As part of the program, five winners have been announced as Argentum All-Star Apprentices of the Year. Snapshots of the winners are as follows.
Separately, these winners and others in the HAEP initiative can now receive emergency aid after HAEP recently announced a new partnership with Work Well to help apprentices persist in their programs, overcome barriers, and reach their professional aspirations. As a result, HAEP apprentices and their approved dependents may be eligible to receive financial support and case management services from Work Well at no charge.
Award winners in alphabetical order are:
Dennis has been with her community for 17 years and throughout her tenure has evolved from caregiver to med-tech to now Resident Care Coordinator.

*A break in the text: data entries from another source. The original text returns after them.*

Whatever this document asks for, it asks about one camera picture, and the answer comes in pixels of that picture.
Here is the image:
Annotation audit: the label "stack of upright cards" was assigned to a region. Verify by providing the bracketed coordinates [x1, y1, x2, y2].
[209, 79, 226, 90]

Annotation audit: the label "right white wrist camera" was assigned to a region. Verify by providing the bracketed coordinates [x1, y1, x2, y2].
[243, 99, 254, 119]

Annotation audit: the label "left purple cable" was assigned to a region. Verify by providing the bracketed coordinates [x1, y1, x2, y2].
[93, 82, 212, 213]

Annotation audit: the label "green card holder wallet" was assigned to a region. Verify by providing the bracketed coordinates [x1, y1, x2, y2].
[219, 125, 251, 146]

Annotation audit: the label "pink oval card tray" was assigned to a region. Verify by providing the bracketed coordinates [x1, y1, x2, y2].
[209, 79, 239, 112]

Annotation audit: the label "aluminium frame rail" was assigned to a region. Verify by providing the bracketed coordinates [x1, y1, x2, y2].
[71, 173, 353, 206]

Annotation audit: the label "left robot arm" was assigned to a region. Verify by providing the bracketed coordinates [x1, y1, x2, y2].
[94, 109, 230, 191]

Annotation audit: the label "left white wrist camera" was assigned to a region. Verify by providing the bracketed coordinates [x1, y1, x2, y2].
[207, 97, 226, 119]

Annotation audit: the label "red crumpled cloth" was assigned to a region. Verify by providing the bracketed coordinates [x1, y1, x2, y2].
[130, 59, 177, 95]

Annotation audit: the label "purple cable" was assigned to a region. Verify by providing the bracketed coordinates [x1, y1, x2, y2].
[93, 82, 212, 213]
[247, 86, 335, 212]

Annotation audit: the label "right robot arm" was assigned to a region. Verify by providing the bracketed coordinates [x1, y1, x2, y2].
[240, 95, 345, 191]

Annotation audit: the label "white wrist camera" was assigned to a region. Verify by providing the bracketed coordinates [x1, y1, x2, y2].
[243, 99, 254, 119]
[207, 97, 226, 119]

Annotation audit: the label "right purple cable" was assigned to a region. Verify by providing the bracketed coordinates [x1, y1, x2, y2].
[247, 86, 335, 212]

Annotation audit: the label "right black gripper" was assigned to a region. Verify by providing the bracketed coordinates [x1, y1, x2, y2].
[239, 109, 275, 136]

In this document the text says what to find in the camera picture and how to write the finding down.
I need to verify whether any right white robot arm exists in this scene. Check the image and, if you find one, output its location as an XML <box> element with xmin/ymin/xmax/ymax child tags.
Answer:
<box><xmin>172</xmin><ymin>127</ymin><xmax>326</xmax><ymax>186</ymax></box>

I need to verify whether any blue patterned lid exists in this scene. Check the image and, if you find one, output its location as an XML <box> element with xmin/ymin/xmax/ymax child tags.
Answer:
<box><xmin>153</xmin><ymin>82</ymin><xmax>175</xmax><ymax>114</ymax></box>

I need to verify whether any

Charter Senior Living said Dennis trains every single clinical employee that is onboarded.
“Stephanie’s guidance is extraordinary, and each clinical member gets wonderful training and knowledge through their training,” her employer said.

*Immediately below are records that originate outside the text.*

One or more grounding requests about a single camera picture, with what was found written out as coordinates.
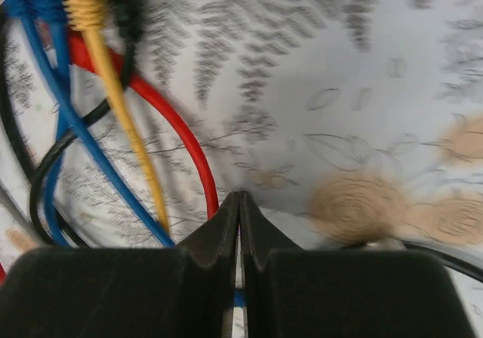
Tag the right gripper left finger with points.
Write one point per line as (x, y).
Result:
(184, 291)

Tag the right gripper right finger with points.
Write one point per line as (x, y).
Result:
(352, 291)

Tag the floral table mat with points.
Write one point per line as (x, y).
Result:
(126, 123)

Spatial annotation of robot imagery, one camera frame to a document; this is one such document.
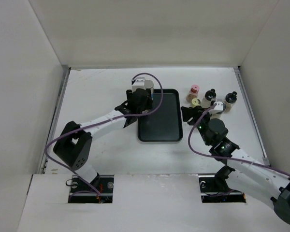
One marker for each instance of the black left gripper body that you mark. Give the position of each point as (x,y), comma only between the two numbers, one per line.
(147,107)

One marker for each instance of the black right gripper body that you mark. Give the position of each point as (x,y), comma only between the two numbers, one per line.
(204,109)

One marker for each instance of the tall jar silver lid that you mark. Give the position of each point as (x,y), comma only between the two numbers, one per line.
(149,85)

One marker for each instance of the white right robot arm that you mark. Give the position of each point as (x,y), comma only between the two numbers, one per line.
(240,171)

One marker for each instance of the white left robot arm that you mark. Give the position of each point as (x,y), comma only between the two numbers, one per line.
(74,149)

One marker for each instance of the yellow cap spice bottle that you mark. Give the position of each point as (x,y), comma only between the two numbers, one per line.
(195,102)

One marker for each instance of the black pump bottle left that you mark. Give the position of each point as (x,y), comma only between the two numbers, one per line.
(210,96)

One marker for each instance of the black pump bottle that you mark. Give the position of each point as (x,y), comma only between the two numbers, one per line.
(230,100)
(210,96)

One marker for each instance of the pink cap spice bottle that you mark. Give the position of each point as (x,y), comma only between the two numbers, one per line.
(193,93)

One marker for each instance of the black rectangular tray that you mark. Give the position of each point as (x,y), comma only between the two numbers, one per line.
(165,125)

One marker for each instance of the black pump bottle right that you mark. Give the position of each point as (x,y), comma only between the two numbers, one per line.
(230,100)

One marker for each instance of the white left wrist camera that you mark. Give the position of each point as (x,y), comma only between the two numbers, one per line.
(137,83)

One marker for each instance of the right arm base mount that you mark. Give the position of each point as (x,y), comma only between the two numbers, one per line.
(214,189)

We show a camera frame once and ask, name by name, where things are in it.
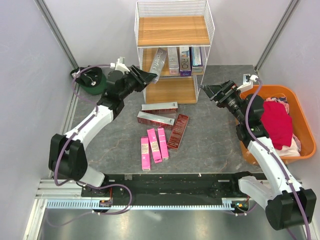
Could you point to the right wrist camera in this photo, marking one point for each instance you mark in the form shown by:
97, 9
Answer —
247, 83

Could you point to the right aluminium frame post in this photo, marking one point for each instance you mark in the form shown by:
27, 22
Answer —
290, 9

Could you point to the pink box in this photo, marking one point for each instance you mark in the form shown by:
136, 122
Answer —
163, 143
156, 153
145, 154

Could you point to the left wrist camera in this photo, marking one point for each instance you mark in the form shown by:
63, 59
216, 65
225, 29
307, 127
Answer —
120, 65

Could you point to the white wire wooden shelf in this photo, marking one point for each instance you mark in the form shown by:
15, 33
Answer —
173, 23

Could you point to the orange plastic basin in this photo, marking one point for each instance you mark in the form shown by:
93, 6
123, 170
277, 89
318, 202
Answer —
300, 125

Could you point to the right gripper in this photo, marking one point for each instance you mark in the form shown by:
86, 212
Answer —
220, 93

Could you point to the black green cap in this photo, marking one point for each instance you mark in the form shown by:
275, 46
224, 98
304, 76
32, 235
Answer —
92, 81

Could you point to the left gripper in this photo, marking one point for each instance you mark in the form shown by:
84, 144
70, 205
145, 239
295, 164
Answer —
142, 83

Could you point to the slim silver toothpaste box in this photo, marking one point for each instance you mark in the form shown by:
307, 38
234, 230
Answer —
173, 60

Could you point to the left aluminium frame post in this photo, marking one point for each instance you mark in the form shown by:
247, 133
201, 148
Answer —
46, 13

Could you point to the silver Protefix toothpaste box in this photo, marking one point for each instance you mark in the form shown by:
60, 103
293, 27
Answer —
158, 63

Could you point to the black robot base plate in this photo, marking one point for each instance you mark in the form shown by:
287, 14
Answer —
216, 185

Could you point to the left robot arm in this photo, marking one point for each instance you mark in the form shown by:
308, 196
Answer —
67, 153

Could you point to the silver red box front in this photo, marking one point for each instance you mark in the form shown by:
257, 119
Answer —
155, 120

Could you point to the slotted cable duct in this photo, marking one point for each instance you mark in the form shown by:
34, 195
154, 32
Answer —
91, 204

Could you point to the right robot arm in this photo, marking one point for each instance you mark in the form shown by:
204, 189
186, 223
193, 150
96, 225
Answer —
285, 202

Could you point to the red cloth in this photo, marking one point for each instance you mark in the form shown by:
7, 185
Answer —
278, 124

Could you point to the silver red box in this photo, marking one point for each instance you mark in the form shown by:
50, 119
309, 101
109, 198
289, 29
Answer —
160, 108
155, 120

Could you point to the dark red toothpaste box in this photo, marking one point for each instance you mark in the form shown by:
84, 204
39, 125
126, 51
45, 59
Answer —
177, 131

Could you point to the purple RiO toothpaste box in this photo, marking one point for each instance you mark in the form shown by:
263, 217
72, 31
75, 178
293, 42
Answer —
185, 67

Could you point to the pink box right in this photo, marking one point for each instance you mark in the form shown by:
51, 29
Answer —
163, 143

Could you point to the pink box left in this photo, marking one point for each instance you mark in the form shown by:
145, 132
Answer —
145, 154

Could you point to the aluminium floor rail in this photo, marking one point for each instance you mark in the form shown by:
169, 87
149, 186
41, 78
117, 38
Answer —
70, 110

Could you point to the pink box middle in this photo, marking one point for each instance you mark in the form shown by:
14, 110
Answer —
156, 153

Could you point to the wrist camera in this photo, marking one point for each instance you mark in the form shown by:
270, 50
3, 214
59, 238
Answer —
247, 83
120, 65

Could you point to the white pink clothes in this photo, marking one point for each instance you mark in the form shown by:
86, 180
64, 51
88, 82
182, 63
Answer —
295, 148

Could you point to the aluminium frame post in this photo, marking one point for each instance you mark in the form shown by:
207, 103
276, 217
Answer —
46, 13
290, 9

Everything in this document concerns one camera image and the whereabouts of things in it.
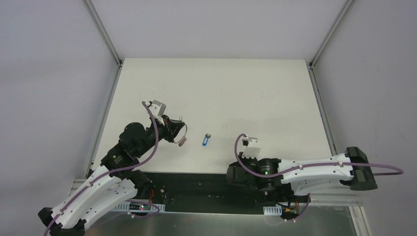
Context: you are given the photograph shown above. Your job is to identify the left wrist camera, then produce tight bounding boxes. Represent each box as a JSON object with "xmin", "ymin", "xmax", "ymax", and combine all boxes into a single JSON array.
[{"xmin": 146, "ymin": 100, "xmax": 166, "ymax": 125}]

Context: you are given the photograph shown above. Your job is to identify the aluminium frame post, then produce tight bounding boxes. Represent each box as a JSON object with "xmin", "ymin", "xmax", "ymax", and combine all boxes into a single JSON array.
[
  {"xmin": 309, "ymin": 0, "xmax": 356, "ymax": 69},
  {"xmin": 83, "ymin": 0, "xmax": 123, "ymax": 67}
]

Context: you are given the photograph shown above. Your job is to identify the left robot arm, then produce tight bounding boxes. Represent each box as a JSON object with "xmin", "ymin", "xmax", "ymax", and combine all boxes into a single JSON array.
[{"xmin": 38, "ymin": 115, "xmax": 187, "ymax": 236}]

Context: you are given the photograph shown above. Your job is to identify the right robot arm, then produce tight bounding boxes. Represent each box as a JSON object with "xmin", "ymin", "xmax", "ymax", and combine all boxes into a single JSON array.
[{"xmin": 226, "ymin": 147, "xmax": 378, "ymax": 202}]

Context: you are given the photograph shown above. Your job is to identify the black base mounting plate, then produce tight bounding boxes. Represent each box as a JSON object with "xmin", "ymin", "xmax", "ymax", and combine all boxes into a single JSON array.
[{"xmin": 134, "ymin": 172, "xmax": 308, "ymax": 214}]

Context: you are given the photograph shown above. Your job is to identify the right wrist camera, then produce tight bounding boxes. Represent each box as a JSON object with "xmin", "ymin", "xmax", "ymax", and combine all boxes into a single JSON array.
[{"xmin": 241, "ymin": 137, "xmax": 261, "ymax": 159}]

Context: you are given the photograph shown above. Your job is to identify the aluminium front rail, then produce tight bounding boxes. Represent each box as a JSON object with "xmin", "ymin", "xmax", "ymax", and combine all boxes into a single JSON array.
[{"xmin": 66, "ymin": 179, "xmax": 363, "ymax": 212}]

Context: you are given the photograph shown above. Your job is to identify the silver metal keyring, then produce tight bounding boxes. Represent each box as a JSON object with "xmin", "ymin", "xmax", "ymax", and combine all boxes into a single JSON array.
[{"xmin": 174, "ymin": 116, "xmax": 188, "ymax": 147}]

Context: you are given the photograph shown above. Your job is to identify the right aluminium frame post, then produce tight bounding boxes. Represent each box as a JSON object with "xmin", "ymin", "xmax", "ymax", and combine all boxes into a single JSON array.
[{"xmin": 309, "ymin": 0, "xmax": 356, "ymax": 69}]

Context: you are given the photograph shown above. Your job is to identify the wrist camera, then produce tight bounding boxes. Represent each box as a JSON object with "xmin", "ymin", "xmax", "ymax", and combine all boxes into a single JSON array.
[
  {"xmin": 146, "ymin": 100, "xmax": 166, "ymax": 125},
  {"xmin": 241, "ymin": 137, "xmax": 261, "ymax": 159}
]

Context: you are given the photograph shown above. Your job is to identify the left aluminium frame post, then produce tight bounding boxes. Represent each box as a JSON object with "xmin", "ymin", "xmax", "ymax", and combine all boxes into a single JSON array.
[{"xmin": 83, "ymin": 0, "xmax": 123, "ymax": 67}]

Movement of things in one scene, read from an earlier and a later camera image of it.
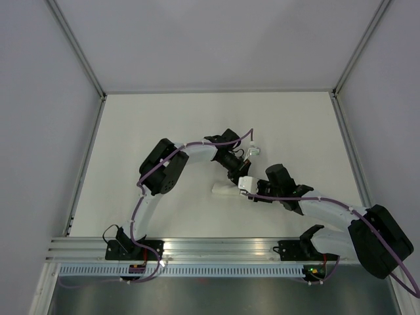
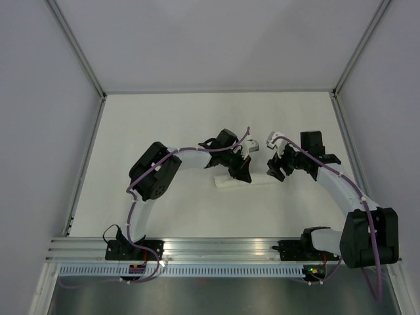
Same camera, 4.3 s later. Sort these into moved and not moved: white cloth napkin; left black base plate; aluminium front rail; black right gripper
Moved: white cloth napkin; black right gripper
Not moved: aluminium front rail; left black base plate
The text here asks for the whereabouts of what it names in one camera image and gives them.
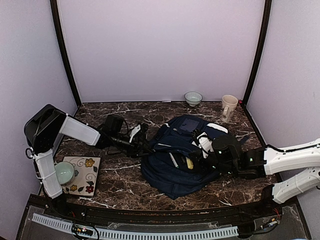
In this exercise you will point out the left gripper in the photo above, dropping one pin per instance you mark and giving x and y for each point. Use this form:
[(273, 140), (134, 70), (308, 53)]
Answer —
[(139, 146)]

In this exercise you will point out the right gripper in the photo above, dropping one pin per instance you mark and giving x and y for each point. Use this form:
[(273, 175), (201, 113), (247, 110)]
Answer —
[(200, 149)]

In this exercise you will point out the navy blue student backpack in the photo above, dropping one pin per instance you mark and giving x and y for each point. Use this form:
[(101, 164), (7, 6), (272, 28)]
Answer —
[(175, 136)]

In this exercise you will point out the yellow highlighter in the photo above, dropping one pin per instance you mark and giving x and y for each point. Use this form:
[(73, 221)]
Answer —
[(189, 163)]

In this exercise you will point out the white green pen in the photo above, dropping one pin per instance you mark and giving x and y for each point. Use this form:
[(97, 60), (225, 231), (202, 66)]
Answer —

The apprenticeship was a step back into life-long learning for Hill, said his employer, as he did not have any healthcare or formal clinical education, but felt a calling to get enrolled.
Virginia Health Services said Hill has a commitment to human-centered care not only for the residents he cares for within the facility, but for the community that he resides. “He is actively listening to the voices of the elderly, children, and those in need and striving to make a difference,” they said. “His work is done with compassion and his top priority is ensuring the residents under his care and all of the residents and team members in the facility are living their best life.”
Hill is extraordinary because in part he does a back-to-school event to assist children and their families with ensuring that they will have the necessary school supplies to start the school year.
Tharpe has spent 19 years building a rapport in senior care in the Paris community. She got certified as a CNA at just 16-years-old and, since then, has spent that time focused on building a career. “Amanda strives to become a medication technician and/or a nurse in the next five years. She is always willing to be coached in the field and enjoys learning everything she can about senior care, her employer said.
As long as Tharpe has been with Charter, she has believed whole heartedly that a problem cannot be fixed unless it is discussed and that being accountable is not a scary thing. It is the honorable thing, they added.
For her part, Tharpe said when she got her first job at 16, she never imagined that “it would set my entire life path. I fell in love with the way each resident warmed my heart. It became more than just a job; it gave me an overwhelming feeling of joy each day.”
Wright started with The Hickman in 2019 as a caregiver. Shortly thereafter, she was identified as a stand-out team member, using sound judgment with a good skill set and was selected to train for her Medication Administration Certification.
During the pandemic in 2020, Wright took the online TNA to CNA program and received certification, despite her community not being a skilled nursing facility. “Through her time here, Tina has accumulated over 100 hours of extra course work, which is a testament to her desire to evolve as a caregiver,” her employer said. “Tina is currently enrolled in the Montessori Inspired Lifestyle Program that is being implemented in our Memory Care neighborhood. This program challenges assumptions about what is possible for people with dementia.”
Further, they said Wright displays a steady, kind, and optimistic demeanor regardless of assignment, staffing levels, and obstacles. She can be trusted to follow through on tasks, especially those promised to residents, her employer said.
Nominated for her commitment to human-centered care, Zakieva’s employer cites her ability to listen to residents as a key attribute, as well as following through with delivering to their needs daily in a professional manner.
“Valentina has continued to grow outside of the apprenticeship. She has recently completed her RMA certificate and is applying to go to nursing school, as she wants to go onto become an RN,” Virginia Health Services said.
On the question of why she is extraordinary, her employer states that “Valentina is extraordinary because she migrated from Russia three years ago to the United States where she faced language barriers and wanted to find a career that she made a daily impact.”
Further, Zakieva came into the apprenticeship program with an eagerness and willingness to learn and committed 100% to the program and the residents.
“She greets each day with heart and compassion. Her level of care and who she is as a team member earned her the Employee of the Year award at York Nursing and Rehabilitation Center,” they said. “She is extraordinary because she has built a life for herself and her family in the United true.”